A large proportion of frog saccular units are responsive to airborne sound (auditory stimuli) at moderate levels (see Moffat and Capranica, 1976; Yu et al., 1991). The dashed lines in Figure 8 show the first-order Wiener kernel and the amplitude part of its Fourier transform for the same saccular unit, computed from its spike responses to random sound (noise) delivered through a closed-field system (a tube, sealed around the perimeter of the tympanum). Although there clearly are differences between the two sensor-gain tuning curves of Figure 8, both are broad. Furthermore, the centers of both lie clearly below 100 Hz. This was true for all saccular units that we studied.
As some saccular units respond to auditory stimuli, so do some amphibian-papillar and basilar-papillar units respond to seismic stimuli (Frishkopf and Goldstein, 1963; Yu et al., 1991; ChristensenDalsgaard and Narins, 1993). We found that seismic tuning in R. catesbeiana and L. albilabris papillar units covered the same frequency range as auditory tuning (approximately 100 Hz to 1.0 kHz for amphibian-papillar units, above 1.0 kHz for basilar-papillar units). Yu et al., (1991) estimated the seismic sensitivity of such units in R. catesbeiana to be approximately one third to one sixth that of typical R. catesbeiana saccular units.
REVIEW OF BEHAVIORAL RESULTS WITH CALL PLAYBACKS
In our initial field work in 1983, we found that approximately half of the L. albilabris males that we studied produced thumps with their calls. Except during a prolonged dry spell, this has been borne out in our subsequent studies through the years. During the dry spell we found no animals thumping. Immediately after the first rain, thumping animals were abundant once again. We believe that striking of the gular pouch against the ground produces the thumps. This is supported by two pieces of evidence: (1) In one instance, fortuitously, we observed waves being produced on the surface of a thin layer of water in which a thumping frog was sitting. The waves emanated from the gular pouch and were synchronized to the calls. (2) In thumping frogs, the envelopes of the airborne calls tend to show deep amplitude modulations (Fig. 3); those of nonthumping frogs do not (Fig. 4). We presume that these modulations are caused by deformations of the gular pouch as it strikes the ground.

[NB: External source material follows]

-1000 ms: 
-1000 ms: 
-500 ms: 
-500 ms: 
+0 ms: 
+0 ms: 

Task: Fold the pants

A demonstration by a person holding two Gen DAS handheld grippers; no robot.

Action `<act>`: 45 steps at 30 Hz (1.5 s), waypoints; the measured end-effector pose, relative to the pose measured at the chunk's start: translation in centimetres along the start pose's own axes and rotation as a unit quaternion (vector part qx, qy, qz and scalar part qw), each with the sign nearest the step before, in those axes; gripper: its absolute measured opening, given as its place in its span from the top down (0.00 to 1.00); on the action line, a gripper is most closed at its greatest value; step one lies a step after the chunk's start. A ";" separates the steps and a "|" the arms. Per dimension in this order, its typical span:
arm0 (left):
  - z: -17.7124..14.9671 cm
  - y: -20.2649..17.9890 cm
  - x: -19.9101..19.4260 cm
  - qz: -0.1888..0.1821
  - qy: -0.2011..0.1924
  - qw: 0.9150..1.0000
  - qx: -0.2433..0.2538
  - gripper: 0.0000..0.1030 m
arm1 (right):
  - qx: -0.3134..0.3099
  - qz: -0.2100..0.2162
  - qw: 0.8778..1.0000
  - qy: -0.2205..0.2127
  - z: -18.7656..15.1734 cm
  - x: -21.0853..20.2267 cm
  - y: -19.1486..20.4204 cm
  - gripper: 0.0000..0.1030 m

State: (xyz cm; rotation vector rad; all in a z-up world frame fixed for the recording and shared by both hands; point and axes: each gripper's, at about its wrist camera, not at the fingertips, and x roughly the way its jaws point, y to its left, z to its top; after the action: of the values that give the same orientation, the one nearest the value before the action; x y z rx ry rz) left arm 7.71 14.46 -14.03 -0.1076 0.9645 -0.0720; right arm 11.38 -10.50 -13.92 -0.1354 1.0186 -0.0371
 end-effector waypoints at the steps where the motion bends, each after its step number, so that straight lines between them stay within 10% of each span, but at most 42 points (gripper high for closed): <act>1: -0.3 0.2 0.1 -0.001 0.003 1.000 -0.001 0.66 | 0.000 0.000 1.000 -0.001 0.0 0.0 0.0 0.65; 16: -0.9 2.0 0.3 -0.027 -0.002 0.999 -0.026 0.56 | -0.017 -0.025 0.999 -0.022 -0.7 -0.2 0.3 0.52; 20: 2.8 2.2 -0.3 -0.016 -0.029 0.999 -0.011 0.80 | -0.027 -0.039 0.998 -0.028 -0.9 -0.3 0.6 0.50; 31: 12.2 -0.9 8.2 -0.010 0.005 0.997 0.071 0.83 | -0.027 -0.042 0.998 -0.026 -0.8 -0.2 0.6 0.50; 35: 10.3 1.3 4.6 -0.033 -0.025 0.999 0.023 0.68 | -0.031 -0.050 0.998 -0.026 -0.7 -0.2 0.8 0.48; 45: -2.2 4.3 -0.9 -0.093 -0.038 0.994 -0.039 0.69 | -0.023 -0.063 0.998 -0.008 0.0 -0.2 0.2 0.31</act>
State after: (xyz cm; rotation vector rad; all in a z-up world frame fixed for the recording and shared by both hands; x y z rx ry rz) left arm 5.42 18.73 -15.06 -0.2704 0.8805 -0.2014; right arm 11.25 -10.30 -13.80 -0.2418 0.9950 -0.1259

In order to design experiments to test whether or not the seismic waves of the thumps can be used as alternatives to airborne calls in male-male interactions, we decided first to study the interaction involving the airborne call. To do so, we carried out playback experiments with the recorded calls, including that of Figure 4, which was used extensively, played at various repetition rates and at various intensities. In response to playback of recorded calls, a calling frog typically made subtle changes in several parameters (e.g., spectrum, repetition rate, amplitude) of its own call (Lopez et al., 1988). Much more conspicuous, however, was its call timing relative to the playback calls. Figure 9 is representative of our results over a very large number of subjects. The stimulus was the waveform of Figure 4 repeated at a rate of 3.74 sec−1 (period of 267 msec), which very close to the natural calling frequency of most of the subjects. Figure 9 shows the sum of the distributions of the onset times, over the 267-msec stimulus period, of the calls of four responding male L. albilabris subjects. The value zero on the horizontal axis corresponds to the onset of each stimulus call. The patterns of responses by many subjects to many repetition rates, from 1 to 22 stimulus calls per second, showed that the distribution of Figure 9 resulted largely from three general features of the male L. albilabris calling pattern (Moore et al., 1989). (1) There is a tendency to produce calls at a rate of approximately 4 sec−1. (2) There is an absolute refractory period of approximately 160–200 msec (see Fig. 10). (3) There is a strong tendency not to begin a call during an interval of about 30 msec or more, beginning approximately 30 to 40 msec after the onset of the stimulus call. The last feature we labeled the calling gap, and we decided to use it as our assay for responsiveness in our male L. albilabris subjects. Would those animals produce calling gaps in response to seismic signals?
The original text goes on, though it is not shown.